Saturday, November 1, 2014

Science Marches Onward

Whether we want it to or not.  It now seems that smart phones will soon be able to act as personal lie detectors. Cool app, no?

"Dear, I have to work late at the office."

"Sure. When you get home, your stuff will be out on the front lawn."

Of course the possibilities go far beyond that. Texting, which contains no facial or verbal clues, will become VERY popular although this could become the communications equivalent of taking the fifth, depending on the topic.

I for one look forward to carrying my new phone in my shirt pocket with the camera peeking over the pocket top, and a Bluetooth earbud to inform me of who it is that's walking up to me with a friendly greeting. Potentially a very popular app for people in my age demographic and for pols who are expected to remember everyone they ever shook hands with over the last 20 years or so.

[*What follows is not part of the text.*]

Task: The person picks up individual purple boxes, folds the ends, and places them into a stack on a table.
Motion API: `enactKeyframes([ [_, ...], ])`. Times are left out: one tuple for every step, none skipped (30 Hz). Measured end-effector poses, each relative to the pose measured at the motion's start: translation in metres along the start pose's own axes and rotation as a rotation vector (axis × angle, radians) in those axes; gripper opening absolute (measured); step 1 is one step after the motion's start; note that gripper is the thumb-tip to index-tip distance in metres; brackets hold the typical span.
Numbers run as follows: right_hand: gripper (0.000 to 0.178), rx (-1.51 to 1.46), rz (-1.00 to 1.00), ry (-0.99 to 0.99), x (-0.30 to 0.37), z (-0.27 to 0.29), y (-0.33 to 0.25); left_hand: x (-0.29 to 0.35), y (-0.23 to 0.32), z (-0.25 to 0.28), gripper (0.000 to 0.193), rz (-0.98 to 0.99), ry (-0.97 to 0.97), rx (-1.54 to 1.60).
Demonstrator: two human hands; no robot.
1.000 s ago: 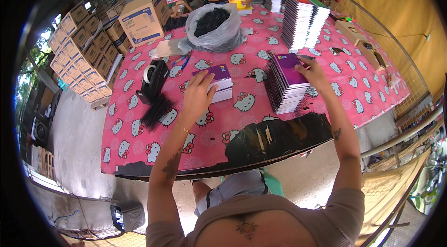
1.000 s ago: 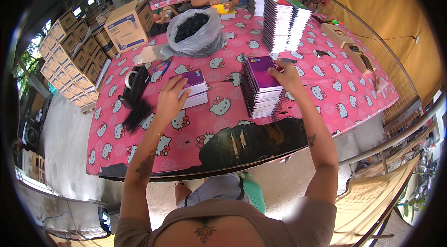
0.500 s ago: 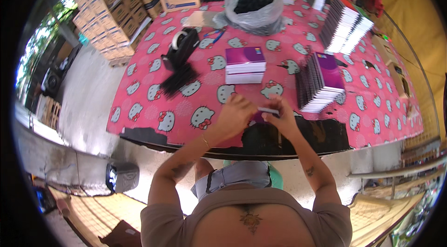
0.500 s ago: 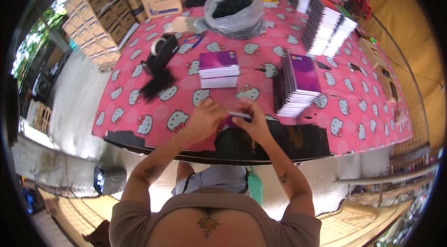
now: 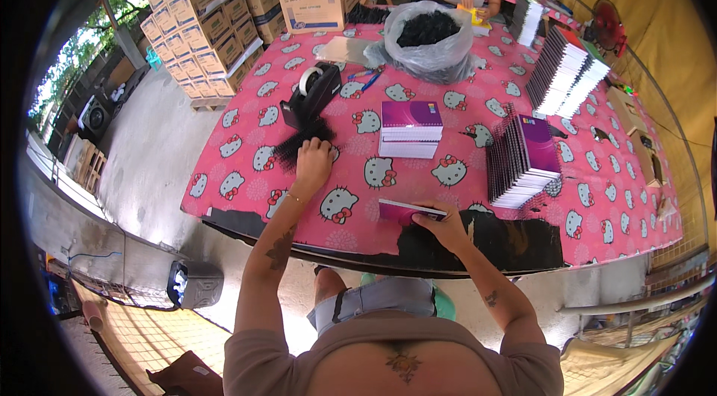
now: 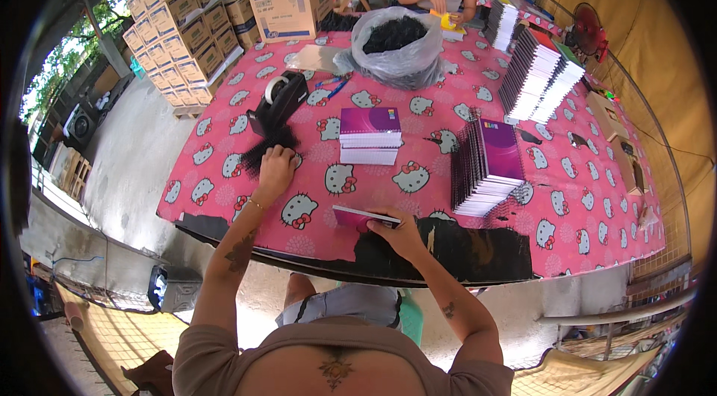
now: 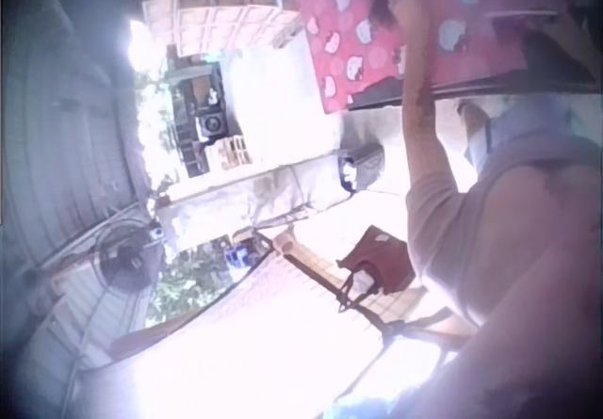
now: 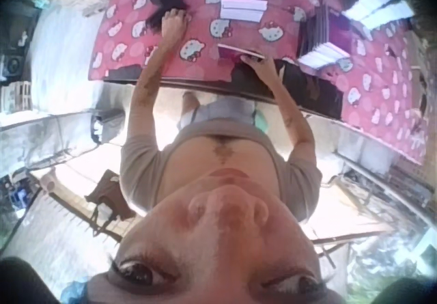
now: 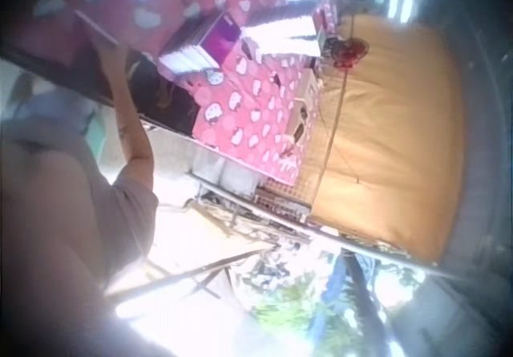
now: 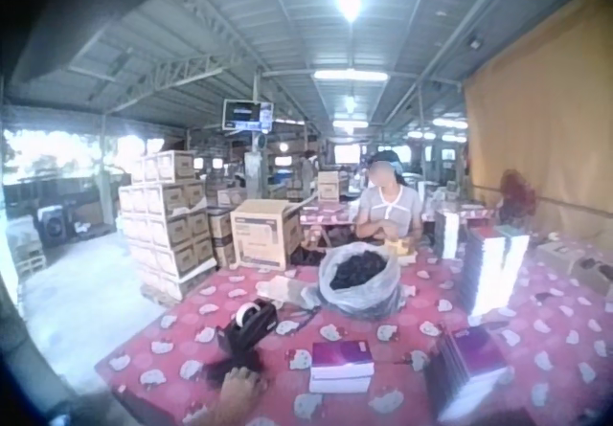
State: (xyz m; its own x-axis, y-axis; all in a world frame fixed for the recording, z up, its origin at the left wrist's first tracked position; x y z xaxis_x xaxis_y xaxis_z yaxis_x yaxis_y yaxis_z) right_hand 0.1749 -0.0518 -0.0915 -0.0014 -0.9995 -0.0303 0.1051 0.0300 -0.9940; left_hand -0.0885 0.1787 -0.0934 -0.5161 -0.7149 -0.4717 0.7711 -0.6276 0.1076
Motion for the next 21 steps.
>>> enactKeyframes([
  [0.029, -0.061, 0.011, -0.015, -0.003, -0.002, -0.006, 0.000, -0.008, -0.005, 0.018, 0.024, -0.074, -0.042],
  [0.029, -0.124, 0.010, -0.023, -0.001, -0.005, -0.014, 0.000, -0.009, -0.006, 0.017, 0.005, -0.060, -0.029],
  [0.029, -0.186, 0.010, -0.036, 0.000, -0.006, -0.018, 0.000, -0.010, -0.006, 0.016, -0.012, -0.045, -0.018],
  [0.029, -0.126, 0.013, -0.045, -0.003, -0.007, -0.018, 0.002, -0.012, -0.006, 0.015, -0.025, -0.030, -0.009],
  [0.029, -0.068, 0.010, -0.044, -0.002, -0.006, -0.014, 0.004, -0.007, -0.003, 0.015, 0.012, 0.009, 0.102],
  [0.028, -0.007, 0.006, -0.043, -0.002, -0.005, -0.011, 0.003, 0.003, 0.003, 0.014, 0.049, 0.048, 0.216],
  [0.028, -0.010, 0.003, -0.038, -0.003, -0.004, -0.008, 0.004, 0.014, 0.011, 0.014, 0.089, 0.086, 0.329],
  [0.028, -0.016, -0.005, -0.038, 0.000, -0.006, -0.005, 0.013, 0.029, 0.021, 0.016, 0.066, 0.112, 0.336],
  [0.028, -0.018, -0.001, -0.035, -0.003, -0.005, -0.005, 0.019, 0.045, 0.035, 0.018, 0.037, 0.149, 0.340],
  [0.028, -0.038, -0.014, -0.037, -0.005, -0.006, -0.004, 0.027, 0.060, 0.048, 0.020, 0.011, 0.180, 0.345],
  [0.028, -0.059, -0.034, -0.039, -0.004, -0.008, -0.001, 0.038, 0.072, 0.059, 0.019, 0.028, 0.101, 0.436],
  [0.028, -0.076, -0.051, -0.043, -0.005, -0.009, 0.000, 0.047, 0.084, 0.070, 0.018, 0.045, 0.025, 0.528],
  [0.028, -0.079, -0.039, -0.039, -0.003, -0.011, 0.002, 0.057, 0.093, 0.076, 0.018, 0.065, -0.059, 0.619],
  [0.028, -0.077, -0.020, -0.039, -0.005, -0.013, 0.001, 0.064, 0.098, 0.080, 0.017, 0.083, -0.048, 0.637],
  [0.028, -0.076, 0.000, -0.037, -0.007, -0.014, 0.001, 0.069, 0.101, 0.082, 0.016, 0.099, -0.037, 0.655],
  [0.027, -0.082, 0.005, -0.022, -0.009, -0.015, 0.001, 0.071, 0.103, 0.083, 0.015, 0.115, -0.026, 0.674],
  [0.026, -0.089, 0.005, -0.011, -0.008, -0.017, 0.002, 0.074, 0.104, 0.084, 0.015, 0.080, -0.022, 0.686],
  [0.026, -0.096, 0.004, 0.001, -0.008, -0.019, 0.002, 0.077, 0.105, 0.086, 0.015, 0.045, -0.019, 0.699],
  [0.025, -0.083, 0.018, 0.014, -0.009, -0.018, 0.002, 0.078, 0.106, 0.086, 0.015, 0.010, -0.015, 0.712],
  [0.025, -0.072, 0.024, 0.024, -0.009, -0.018, 0.001, 0.079, 0.107, 0.086, 0.015, 0.013, -0.016, 0.706],
  [0.025, -0.061, 0.026, 0.029, -0.009, -0.018, 0.002, 0.078, 0.107, 0.084, 0.015, 0.022, -0.018, 0.699],
])
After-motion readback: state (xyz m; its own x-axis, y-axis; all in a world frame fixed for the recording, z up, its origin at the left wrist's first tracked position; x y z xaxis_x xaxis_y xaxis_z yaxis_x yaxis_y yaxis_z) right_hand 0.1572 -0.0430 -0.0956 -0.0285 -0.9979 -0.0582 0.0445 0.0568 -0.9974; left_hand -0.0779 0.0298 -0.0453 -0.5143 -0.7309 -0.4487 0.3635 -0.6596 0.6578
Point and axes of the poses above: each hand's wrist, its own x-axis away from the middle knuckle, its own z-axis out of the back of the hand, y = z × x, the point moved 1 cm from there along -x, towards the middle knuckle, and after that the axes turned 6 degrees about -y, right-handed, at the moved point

Elections will change somewhat as the technology spreads to your TV with no Democrat ever again appearing live on camera. Still pictures only, questions sent by text or e-mail, and will be answered the same way. Next we will see an AI, Max Headroom II acting as a spokesman for a candidate, passing on answers in a friendly, trustworthy manner. This lays the groundwork for the first AI candidate for public office. The new candidate, Max Headroom III will never have a problem with "tells" giving away the game to suspicious voters. MH3 will of course be a proxy for a real person. MH4 will be smart enough to dupe even the person he's supposed to be fronting for.

May you live in interesting times.

2 comments:

stepinit said...

Or a hacker will write a program that will take control of it, then all democrats will be telling the truth and the republicans will be lieing.

Billll said...

The possibilities for hackers boggle the mind, many of them promising to be exceptionally entertaining.